Accessibility and Access Keys [0]
OTTAWA—There would be no political meltdown over the nuclear shutdown in Chalk River, Ont., if the aging reactor had a backup. The scandal behind the scandal is the $300-million replacements that don’t work properly.
In 1991, Bill MacCallum had a problem. It began on his first day as head of isotope sales for the company now called MDS Nordion (originally Nordion International Inc.).
The source of all the isotopes, the aging NRU reactor at Chalk River, had shut down. The reactor itself was fine, but there was a breakdown of some of the radioactive material inside it.
The new head of sales had nothing to sell—and wouldn’t, it turned out, during six months of cleanup operations.
MacCallum, now retired and living in Ottawa, recalls having many sleepless nights as customers around the world depended on this stream of materials for nuclear medicine.
“What pulled our fat out of the fire was the other reactor, NRX,” MacCallum recalls. It was an ancient machine, completed in 1947, but it worked well enough to keep the isotope supply flowing, with a short interruption.
Still, customers weren’t happy at the unsettled state of affairs. So MacCallum had a photographer shoot pictures of the half-finished new reactor at Chalk River, then called MAPLE-X. He went to a nuclear medicine conference and showed off reassuring pictures, telling people the new reactor would be finished and ready to operate by 1992.
It wasn’t.
It still isn’t.
There are now two MAPLE reactors.
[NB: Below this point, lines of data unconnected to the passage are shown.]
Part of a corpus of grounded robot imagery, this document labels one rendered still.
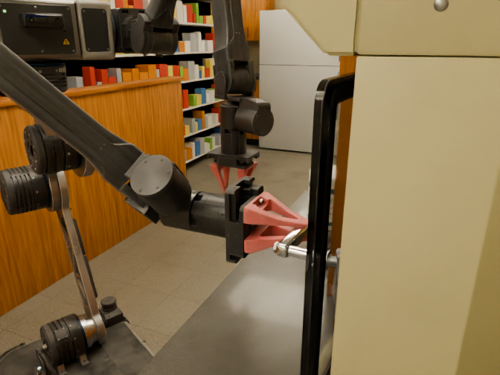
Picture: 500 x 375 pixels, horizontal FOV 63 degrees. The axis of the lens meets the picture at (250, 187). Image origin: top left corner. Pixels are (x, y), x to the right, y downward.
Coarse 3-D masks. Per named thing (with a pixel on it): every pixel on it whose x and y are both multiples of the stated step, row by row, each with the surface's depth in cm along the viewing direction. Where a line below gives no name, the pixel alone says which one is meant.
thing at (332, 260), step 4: (328, 252) 44; (336, 252) 43; (328, 256) 44; (332, 256) 44; (336, 256) 43; (328, 260) 43; (332, 260) 43; (336, 260) 43; (328, 264) 44; (332, 264) 43; (336, 264) 43; (336, 268) 43; (336, 272) 43; (336, 276) 43; (336, 280) 43; (336, 284) 43
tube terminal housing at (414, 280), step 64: (384, 0) 30; (448, 0) 28; (384, 64) 31; (448, 64) 29; (384, 128) 32; (448, 128) 31; (384, 192) 34; (448, 192) 32; (384, 256) 36; (448, 256) 34; (384, 320) 38; (448, 320) 35
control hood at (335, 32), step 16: (288, 0) 32; (304, 0) 32; (320, 0) 31; (336, 0) 31; (352, 0) 31; (304, 16) 32; (320, 16) 32; (336, 16) 31; (352, 16) 31; (320, 32) 32; (336, 32) 32; (352, 32) 31; (320, 48) 33; (336, 48) 32; (352, 48) 32
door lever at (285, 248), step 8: (296, 232) 48; (304, 232) 49; (288, 240) 46; (296, 240) 47; (280, 248) 46; (288, 248) 45; (296, 248) 45; (280, 256) 46; (288, 256) 46; (296, 256) 45; (304, 256) 45
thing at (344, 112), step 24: (336, 120) 39; (312, 144) 36; (336, 144) 40; (312, 168) 37; (336, 168) 42; (312, 192) 37; (336, 192) 43; (312, 216) 38; (336, 216) 45; (312, 240) 39; (336, 240) 47; (312, 264) 40
Both are complete and capable of running, but neither has permission to enter production from the Canadian Nuclear Safety Commission, the same regulatory body that ordered the NRU shut down for November and much of December.
And there’s still no official target date for commissioning them, leaving the task of producing 80 per cent of the world’s nuclear medicine isotopes to a reactor that, though running well, is 50 years old.
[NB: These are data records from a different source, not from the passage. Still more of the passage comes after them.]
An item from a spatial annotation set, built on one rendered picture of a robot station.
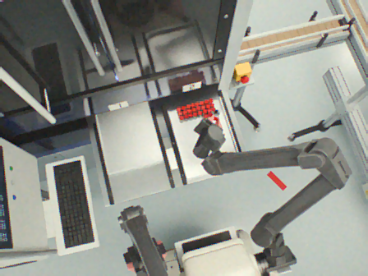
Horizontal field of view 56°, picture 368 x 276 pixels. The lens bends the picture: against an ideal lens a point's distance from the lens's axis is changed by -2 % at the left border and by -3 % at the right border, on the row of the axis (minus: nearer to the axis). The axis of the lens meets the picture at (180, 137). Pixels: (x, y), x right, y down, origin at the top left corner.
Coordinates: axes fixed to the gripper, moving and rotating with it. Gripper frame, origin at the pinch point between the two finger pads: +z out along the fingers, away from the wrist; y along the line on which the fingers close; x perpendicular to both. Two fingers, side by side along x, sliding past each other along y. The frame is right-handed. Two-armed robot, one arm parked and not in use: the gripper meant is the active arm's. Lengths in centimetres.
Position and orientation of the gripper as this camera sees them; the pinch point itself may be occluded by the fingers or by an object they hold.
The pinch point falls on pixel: (215, 117)
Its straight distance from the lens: 135.1
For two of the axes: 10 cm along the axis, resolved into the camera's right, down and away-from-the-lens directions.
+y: -8.3, -5.5, -1.2
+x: -4.5, 5.2, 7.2
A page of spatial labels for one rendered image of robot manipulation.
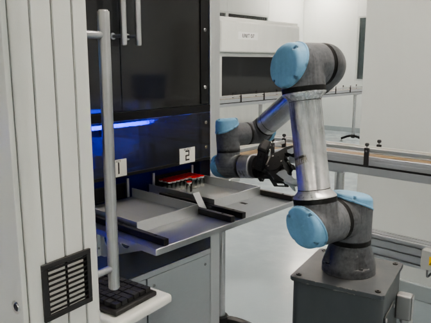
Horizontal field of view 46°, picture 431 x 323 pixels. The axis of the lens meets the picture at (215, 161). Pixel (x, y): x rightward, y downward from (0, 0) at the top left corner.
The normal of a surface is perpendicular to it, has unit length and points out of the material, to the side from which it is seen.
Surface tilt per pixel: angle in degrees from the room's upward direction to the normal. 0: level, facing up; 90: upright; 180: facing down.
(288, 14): 90
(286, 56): 83
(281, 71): 83
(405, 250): 90
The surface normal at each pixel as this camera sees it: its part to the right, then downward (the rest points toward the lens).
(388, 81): -0.67, 0.14
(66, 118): 0.81, 0.11
MacCallum calls it “the ‘57 Chevy.”
When Canadian Nuclear Safety Commission head Linda Keen ordered the NRU shut down in December until a backup cooling system could be installed, all parties in Parliament voted to have the reactor turned back on so that patients would not be deprived of isotopes.
And when Natural Resources Minister Gary Lunn fired Keen last Tuesday, the political firestorm was fanned—all because the NRU has no backup and has not been replaced.
Lunn, the minister responsible for nuclear energy, was himself the subject of calls to resign over the matter. In Victoria Friday, he defended the dismissal of Keen and the government’s handling of nuclear safety and energy. “I stand behind my actions,” said Lunn, MP for Saanich-Gulf Islands, adding he could not have forecast what happened.
Target dates for operating the two replacement reactors were 2000 and 2001, though MacCallum insists the original plans were for a much earlier start. The chronically shutdown MAPLE reactors have cost more than $300 million, far higher than their estimated cost at the start of $140 million.
“Right now we’re going through a series of tests that CNSC has asked us to conduct, and we are scheduled to have those completed in the spring,” said Dale Coffin, a spokesman for Atomic Energy of Canada, which owns the reactors.
“The results of those tests will indicate what the path forward and the schedule will be,” Coffin said.